Dunque in diversi casi il successo nell’alto livello si è esteso, o forse è stato frutto chissà, della base della piramide. Prendete l’hockey prato, che ha fatto bingo a Parigi con l’oro delle donne e degli uomini: la cifra dei giocatori sfiora quota 200mila. Quanto, alle statistiche sull’attività sportiva, sia nella versione “saltuaria” sia in quella competitiva, siamo al 60 per cento secondo l’ultima ricerca di Eurobarometro.

Ci sono meno cittadini inattivi soltanto in Lussemburgo, Danimarca, Svezia e Finlandia. E i dati sulla partecipazione femminile alle attività sportive sono praticamente alla soglia della parità di genere e fanno sponda con un medagliere dove le donne vincono più degli uomini: sulle 34 medaglie olimpiche di Parigi, ben 21 sono tutte al femminile in un Paese dove il comitato olimpico è presieduto da una donna, l’ex giocatrice di pallamano Anneke van Zanen-Nieberg. A guardare sempre dati di Eurobarometro colpisce anche un altro primato olandese: fra le motivazioni per cui si fa sport è la nazione a raggiungere la cifra più alta (siamo al 52 per cento) fra chi risponde «perché mi diverto».

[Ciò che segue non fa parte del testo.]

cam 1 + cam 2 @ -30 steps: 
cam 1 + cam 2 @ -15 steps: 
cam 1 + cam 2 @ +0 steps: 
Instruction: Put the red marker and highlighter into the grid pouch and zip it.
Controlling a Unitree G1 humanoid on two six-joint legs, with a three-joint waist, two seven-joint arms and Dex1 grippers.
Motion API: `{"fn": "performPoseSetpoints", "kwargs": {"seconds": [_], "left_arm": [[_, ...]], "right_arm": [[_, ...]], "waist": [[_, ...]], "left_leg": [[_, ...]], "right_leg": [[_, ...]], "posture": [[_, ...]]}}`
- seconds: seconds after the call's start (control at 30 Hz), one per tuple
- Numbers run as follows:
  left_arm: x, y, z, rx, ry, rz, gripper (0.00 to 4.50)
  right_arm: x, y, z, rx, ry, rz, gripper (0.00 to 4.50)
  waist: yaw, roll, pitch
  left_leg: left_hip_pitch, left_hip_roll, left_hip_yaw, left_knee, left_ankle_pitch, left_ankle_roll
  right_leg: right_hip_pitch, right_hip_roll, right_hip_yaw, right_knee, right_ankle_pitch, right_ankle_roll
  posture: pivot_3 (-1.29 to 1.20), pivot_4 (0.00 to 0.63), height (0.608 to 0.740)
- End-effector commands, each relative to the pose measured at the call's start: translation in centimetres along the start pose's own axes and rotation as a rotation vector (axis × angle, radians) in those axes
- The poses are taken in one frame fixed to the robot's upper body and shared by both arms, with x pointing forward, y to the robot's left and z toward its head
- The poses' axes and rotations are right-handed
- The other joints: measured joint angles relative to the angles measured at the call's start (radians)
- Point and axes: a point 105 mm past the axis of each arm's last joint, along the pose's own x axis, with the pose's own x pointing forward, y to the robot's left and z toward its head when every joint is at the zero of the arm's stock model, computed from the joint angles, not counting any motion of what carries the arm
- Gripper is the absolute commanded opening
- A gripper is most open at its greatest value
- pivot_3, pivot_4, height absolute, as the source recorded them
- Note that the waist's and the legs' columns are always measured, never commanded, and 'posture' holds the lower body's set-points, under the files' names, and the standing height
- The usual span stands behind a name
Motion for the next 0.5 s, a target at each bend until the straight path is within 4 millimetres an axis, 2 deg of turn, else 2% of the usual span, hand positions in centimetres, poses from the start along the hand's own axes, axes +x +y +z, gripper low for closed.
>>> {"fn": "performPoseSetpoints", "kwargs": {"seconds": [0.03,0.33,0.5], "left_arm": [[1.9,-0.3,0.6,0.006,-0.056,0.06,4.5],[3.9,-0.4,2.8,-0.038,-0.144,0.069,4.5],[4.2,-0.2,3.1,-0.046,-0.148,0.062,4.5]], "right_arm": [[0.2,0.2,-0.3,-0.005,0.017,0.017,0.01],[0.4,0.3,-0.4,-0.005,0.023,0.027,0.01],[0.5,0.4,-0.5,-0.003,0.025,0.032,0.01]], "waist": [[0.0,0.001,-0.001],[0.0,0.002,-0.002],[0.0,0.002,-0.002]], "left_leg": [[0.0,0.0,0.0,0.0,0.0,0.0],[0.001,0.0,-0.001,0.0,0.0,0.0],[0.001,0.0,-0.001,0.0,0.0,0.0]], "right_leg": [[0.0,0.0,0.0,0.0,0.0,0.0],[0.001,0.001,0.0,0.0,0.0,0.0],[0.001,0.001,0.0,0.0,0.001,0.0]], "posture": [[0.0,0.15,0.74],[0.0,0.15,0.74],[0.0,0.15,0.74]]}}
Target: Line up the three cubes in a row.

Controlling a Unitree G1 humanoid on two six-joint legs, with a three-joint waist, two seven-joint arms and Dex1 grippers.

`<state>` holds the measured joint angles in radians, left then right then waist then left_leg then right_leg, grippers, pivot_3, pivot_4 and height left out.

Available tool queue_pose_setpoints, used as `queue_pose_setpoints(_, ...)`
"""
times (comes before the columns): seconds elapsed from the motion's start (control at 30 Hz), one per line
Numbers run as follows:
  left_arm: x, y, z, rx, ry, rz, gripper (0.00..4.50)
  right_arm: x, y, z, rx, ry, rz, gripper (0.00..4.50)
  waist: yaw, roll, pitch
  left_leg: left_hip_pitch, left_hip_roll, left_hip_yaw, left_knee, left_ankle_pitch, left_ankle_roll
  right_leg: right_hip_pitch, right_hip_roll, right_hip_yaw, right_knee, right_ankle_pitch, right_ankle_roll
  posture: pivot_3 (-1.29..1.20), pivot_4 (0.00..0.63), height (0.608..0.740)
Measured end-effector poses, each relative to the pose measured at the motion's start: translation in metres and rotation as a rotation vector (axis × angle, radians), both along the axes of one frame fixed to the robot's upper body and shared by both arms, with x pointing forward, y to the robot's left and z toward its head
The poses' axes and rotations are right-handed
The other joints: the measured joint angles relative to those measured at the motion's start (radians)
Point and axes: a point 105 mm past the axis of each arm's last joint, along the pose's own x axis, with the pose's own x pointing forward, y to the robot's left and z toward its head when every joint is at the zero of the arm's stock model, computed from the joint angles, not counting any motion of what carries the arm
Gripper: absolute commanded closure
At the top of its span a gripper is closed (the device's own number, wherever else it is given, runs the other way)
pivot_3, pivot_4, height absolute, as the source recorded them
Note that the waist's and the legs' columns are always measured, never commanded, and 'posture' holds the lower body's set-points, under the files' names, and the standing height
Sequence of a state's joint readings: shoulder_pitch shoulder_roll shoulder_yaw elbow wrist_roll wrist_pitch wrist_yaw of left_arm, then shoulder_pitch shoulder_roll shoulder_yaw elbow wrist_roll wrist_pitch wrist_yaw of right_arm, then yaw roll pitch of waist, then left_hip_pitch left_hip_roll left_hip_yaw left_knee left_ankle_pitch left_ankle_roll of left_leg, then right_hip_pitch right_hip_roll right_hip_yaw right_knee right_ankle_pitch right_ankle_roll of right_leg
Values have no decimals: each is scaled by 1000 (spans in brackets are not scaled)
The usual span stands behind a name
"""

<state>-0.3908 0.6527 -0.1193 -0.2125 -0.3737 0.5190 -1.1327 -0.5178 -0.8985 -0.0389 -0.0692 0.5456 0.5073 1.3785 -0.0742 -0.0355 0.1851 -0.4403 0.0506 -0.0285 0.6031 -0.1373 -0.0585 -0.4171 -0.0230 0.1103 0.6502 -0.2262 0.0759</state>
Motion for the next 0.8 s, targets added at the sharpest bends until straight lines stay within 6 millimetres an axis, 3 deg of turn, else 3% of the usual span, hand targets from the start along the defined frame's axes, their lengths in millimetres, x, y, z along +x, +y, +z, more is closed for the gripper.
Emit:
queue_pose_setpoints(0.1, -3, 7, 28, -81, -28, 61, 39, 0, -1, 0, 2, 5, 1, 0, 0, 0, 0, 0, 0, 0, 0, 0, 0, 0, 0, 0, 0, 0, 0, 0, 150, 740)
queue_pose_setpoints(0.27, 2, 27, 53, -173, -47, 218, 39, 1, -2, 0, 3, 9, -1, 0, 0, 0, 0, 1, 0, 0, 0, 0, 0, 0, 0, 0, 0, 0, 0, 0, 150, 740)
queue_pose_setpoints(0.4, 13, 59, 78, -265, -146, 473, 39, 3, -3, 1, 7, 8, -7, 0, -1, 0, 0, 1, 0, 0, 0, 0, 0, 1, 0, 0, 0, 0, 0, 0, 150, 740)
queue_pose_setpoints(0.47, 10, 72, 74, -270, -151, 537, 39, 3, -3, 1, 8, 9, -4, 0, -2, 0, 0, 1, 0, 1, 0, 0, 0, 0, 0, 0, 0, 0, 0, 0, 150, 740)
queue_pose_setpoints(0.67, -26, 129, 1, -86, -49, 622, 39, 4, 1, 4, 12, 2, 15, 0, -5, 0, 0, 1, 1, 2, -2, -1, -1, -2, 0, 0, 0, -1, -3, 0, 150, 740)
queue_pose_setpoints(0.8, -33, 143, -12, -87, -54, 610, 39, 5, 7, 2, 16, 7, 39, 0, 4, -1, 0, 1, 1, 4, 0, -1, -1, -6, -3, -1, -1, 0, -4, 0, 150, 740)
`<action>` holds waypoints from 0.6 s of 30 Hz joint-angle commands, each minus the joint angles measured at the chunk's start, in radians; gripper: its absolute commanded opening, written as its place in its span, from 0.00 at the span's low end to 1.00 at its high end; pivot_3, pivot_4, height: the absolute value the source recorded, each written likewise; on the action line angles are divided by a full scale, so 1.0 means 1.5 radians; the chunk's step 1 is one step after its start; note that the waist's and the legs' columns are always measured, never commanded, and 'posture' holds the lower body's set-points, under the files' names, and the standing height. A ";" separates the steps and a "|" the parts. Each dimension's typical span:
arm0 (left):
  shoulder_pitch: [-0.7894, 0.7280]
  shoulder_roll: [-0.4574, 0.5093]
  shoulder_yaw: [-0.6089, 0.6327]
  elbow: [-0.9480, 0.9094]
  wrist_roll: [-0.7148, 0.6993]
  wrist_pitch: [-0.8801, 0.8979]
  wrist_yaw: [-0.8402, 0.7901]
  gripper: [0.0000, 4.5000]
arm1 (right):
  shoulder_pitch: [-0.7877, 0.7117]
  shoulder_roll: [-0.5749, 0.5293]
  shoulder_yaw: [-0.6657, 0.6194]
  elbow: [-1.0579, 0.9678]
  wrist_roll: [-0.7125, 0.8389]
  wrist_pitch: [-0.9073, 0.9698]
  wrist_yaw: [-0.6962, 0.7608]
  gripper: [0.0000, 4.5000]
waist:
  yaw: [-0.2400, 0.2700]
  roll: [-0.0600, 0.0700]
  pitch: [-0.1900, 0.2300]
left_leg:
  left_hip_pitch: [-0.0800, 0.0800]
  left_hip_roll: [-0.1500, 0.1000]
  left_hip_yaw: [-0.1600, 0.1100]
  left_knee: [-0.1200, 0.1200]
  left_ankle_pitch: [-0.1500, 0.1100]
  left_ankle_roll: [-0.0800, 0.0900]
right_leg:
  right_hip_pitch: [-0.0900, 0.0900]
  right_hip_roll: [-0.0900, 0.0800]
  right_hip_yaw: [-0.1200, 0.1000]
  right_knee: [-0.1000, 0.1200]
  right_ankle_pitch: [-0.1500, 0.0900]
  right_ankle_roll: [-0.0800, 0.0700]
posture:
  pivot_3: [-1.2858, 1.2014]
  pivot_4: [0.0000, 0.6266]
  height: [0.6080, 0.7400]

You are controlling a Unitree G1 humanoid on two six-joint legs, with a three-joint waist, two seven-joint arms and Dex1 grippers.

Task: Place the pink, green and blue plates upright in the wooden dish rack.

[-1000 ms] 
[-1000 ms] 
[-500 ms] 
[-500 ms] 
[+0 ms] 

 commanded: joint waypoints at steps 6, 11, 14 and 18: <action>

Viene da pensare pure al vocabolario. In qualche modo l’aggettivo «totale», una sorta di perfetta mutualità in mezzo al campo, cucito addosso alla mitica Nazionale dell’”Arancia meccanica” dei vari Crujiff, Neeskens e Krol, che arrivò a un passo dal titolo Mondiale negli anni ‘70 con il secondo posto in Germania e in Argentina contro le due squadre di casa, potrebbe essere riutilizzato anche per spiegare una spiccata identità multidisciplinare. In altre parole, comanderanno pure i gol, ma intorno c’è davvero tanta roba.